Exercise instructions
A verbatim reproduction of the lines below, from the line containing "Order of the" through the line containing "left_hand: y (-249", both ends included, is the whole required output.
=== Begin Enclosure ===
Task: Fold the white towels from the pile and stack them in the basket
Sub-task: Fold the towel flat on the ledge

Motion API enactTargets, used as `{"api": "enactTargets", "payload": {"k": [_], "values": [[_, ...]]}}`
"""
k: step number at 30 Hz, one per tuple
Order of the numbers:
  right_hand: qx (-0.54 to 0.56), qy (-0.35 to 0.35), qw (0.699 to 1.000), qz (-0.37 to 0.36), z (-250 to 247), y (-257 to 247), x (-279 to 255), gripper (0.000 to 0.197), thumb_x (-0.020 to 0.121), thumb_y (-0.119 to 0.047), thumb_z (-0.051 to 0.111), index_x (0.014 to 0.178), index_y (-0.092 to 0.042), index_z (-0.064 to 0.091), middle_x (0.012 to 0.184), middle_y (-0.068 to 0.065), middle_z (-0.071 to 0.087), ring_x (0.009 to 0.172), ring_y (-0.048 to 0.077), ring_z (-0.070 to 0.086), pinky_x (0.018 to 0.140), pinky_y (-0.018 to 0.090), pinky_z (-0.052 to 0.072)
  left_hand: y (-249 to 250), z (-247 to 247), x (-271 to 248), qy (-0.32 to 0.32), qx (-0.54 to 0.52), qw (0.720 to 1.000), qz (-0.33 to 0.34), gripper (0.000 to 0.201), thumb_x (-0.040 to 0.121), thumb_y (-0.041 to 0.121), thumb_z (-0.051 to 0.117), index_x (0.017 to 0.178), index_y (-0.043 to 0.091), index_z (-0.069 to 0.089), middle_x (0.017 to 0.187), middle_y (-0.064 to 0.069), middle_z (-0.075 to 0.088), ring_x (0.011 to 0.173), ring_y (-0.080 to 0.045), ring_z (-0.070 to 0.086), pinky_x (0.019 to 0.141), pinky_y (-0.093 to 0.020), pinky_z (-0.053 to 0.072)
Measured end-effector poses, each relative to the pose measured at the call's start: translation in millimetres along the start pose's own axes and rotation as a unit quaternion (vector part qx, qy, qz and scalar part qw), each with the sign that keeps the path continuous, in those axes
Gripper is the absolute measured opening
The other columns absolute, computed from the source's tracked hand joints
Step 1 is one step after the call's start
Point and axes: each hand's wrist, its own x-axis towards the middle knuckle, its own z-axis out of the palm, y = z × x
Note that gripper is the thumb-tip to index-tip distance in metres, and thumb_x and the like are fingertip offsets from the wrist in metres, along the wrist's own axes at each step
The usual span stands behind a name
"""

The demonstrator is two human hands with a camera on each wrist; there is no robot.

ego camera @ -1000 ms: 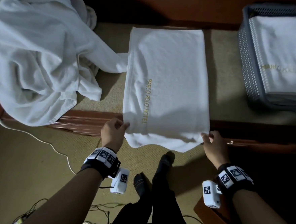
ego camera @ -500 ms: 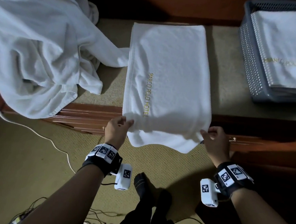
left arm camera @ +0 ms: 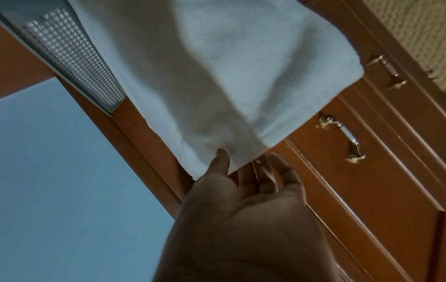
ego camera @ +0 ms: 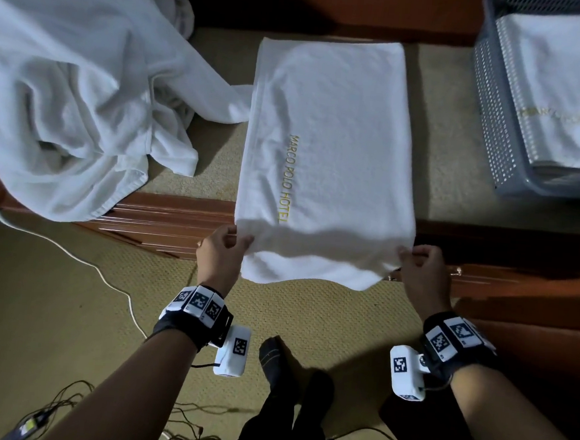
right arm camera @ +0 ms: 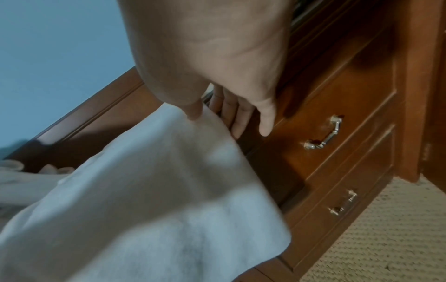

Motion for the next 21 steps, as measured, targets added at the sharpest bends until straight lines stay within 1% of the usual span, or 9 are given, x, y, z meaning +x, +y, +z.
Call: {"api": "enactTargets", "payload": {"k": [3, 5, 8, 10, 14, 16, 17, 19, 21], "values": [[-0.029, -0.021, 0.999, -0.012, 5, -6, -1, 0.039, 0.088, -0.040, 0.081, 0.105, -0.017, 0.055, 0.090, -0.005, 0.063, 0.079, 0.013, 0.062, 0.060, 0.024, 0.043, 5, 2, -4, 0.032, -0.013, 0.999, 0.005, 0.033, 0.086, 0.035, 0.083, 0.109, 0.014, 0.070, 0.094, 0.003, 0.071, 0.083, -0.012, 0.064, 0.064, -0.018, 0.043], [-0.060, -0.051, 0.997, -0.018, 6, -6, 3, 0.032, 0.089, -0.039, 0.079, 0.098, -0.013, 0.061, 0.084, -0.003, 0.064, 0.079, 0.020, 0.064, 0.061, 0.025, 0.043, 12, 3, -3, 0.045, -0.031, 0.998, -0.018, 0.040, 0.083, 0.039, 0.085, 0.108, 0.014, 0.066, 0.096, 0.003, 0.067, 0.083, -0.012, 0.061, 0.065, -0.020, 0.041], [-0.033, -0.055, 0.998, -0.014, 0, -1, 15, 0.023, 0.094, -0.033, 0.073, 0.097, -0.012, 0.066, 0.090, 0.007, 0.070, 0.086, 0.032, 0.069, 0.074, 0.043, 0.059, 20, 4, 6, 0.022, 0.024, 0.999, -0.025, 0.035, 0.086, 0.044, 0.081, 0.100, 0.014, 0.069, 0.095, -0.001, 0.070, 0.088, -0.021, 0.061, 0.073, -0.029, 0.040], [0.012, -0.047, 0.999, -0.004, -4, 1, 15, 0.015, 0.096, -0.029, 0.070, 0.100, -0.016, 0.064, 0.096, 0.008, 0.071, 0.092, 0.034, 0.070, 0.081, 0.051, 0.060, 18, 2, 13, 0.007, 0.040, 0.999, -0.005, 0.034, 0.086, 0.044, 0.081, 0.095, 0.012, 0.073, 0.090, -0.002, 0.072, 0.087, -0.023, 0.064, 0.072, -0.029, 0.040], [-0.026, -0.018, 0.999, 0.021, -3, -3, 10, 0.021, 0.096, -0.026, 0.072, 0.105, -0.014, 0.058, 0.102, 0.010, 0.068, 0.094, 0.031, 0.065, 0.076, 0.035, 0.046, 17, 3, 11, -0.001, 0.066, 0.998, 0.003, 0.036, 0.086, 0.040, 0.081, 0.094, 0.008, 0.066, 0.087, -0.003, 0.067, 0.091, -0.030, 0.064, 0.071, -0.032, 0.039], [-0.040, 0.020, 0.999, 0.023, -5, -10, 2, 0.033, 0.093, -0.024, 0.075, 0.115, -0.013, 0.052, 0.113, 0.013, 0.065, 0.103, 0.032, 0.063, 0.082, 0.034, 0.044, 20, 1, 7, 0.021, 0.072, 0.997, 0.005, 0.042, 0.082, 0.034, 0.083, 0.100, 0.007, 0.056, 0.097, -0.006, 0.060, 0.098, -0.033, 0.057, 0.077, -0.037, 0.041], [-0.059, 0.042, 0.997, -0.003, -6, -13, -4, 0.038, 0.092, -0.020, 0.074, 0.121, -0.010, 0.051, 0.121, 0.017, 0.061, 0.111, 0.035, 0.061, 0.087, 0.035, 0.045, 22, -1, 5, 0.050, 0.094, 0.994, 0.040, 0.047, 0.079, 0.032, 0.084, 0.105, 0.008, 0.053, 0.104, -0.008, 0.057, 0.103, -0.033, 0.054, 0.083, -0.040, 0.042], [-0.117, 0.070, 0.981, -0.141, 0, -23, -25, 0.046, 0.090, -0.011, 0.072, 0.130, -0.003, 0.050, 0.134, 0.022, 0.052, 0.123, 0.038, 0.052, 0.099, 0.035, 0.040, 31, 1, -4, 0.085, 0.162, 0.970, 0.158, 0.054, 0.081, 0.032, 0.081, 0.122, 0.010, 0.052, 0.123, -0.013, 0.054, 0.117, -0.033, 0.049, 0.095, -0.043, 0.040], [-0.157, 0.019, 0.937, -0.311, 23, -35, -46, 0.058, 0.091, -0.007, 0.069, 0.142, -0.001, 0.044, 0.148, 0.022, 0.043, 0.140, 0.038, 0.040, 0.116, 0.040, 0.033, 45, 16, -14, 0.016, 0.212, 0.939, 0.271, 0.059, 0.095, 0.029, 0.068, 0.147, 0.016, 0.044, 0.155, -0.011, 0.040, 0.144, -0.027, 0.035, 0.115, -0.044, 0.030]]}}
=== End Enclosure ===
Completed exercise
Order of the numbers:
  right_hand: qx (-0.54 to 0.56), qy (-0.35 to 0.35), qw (0.699 to 1.000), qz (-0.37 to 0.36), z (-250 to 247), y (-257 to 247), x (-279 to 255), gripper (0.000 to 0.197), thumb_x (-0.020 to 0.121), thumb_y (-0.119 to 0.047), thumb_z (-0.051 to 0.111), index_x (0.014 to 0.178), index_y (-0.092 to 0.042), index_z (-0.064 to 0.091), middle_x (0.012 to 0.184), middle_y (-0.068 to 0.065), middle_z (-0.071 to 0.087), ring_x (0.009 to 0.172), ring_y (-0.048 to 0.077), ring_z (-0.070 to 0.086), pinky_x (0.018 to 0.140), pinky_y (-0.018 to 0.090), pinky_z (-0.052 to 0.072)
  left_hand: y (-249 to 250), z (-247 to 247), x (-271 to 248), qy (-0.32 to 0.32), qx (-0.54 to 0.52), qw (0.720 to 1.000), qz (-0.33 to 0.34), gripper (0.000 to 0.201), thumb_x (-0.040 to 0.121), thumb_y (-0.041 to 0.121), thumb_z (-0.051 to 0.117), index_x (0.017 to 0.178), index_y (-0.043 to 0.091), index_z (-0.069 to 0.089), middle_x (0.017 to 0.187), middle_y (-0.064 to 0.069), middle_z (-0.075 to 0.088), ring_x (0.011 to 0.173), ring_y (-0.080 to 0.045), ring_z (-0.070 to 0.086), pinky_x (0.019 to 0.141), pinky_y (-0.093 to 0.020), pinky_z (-0.053 to 0.072)

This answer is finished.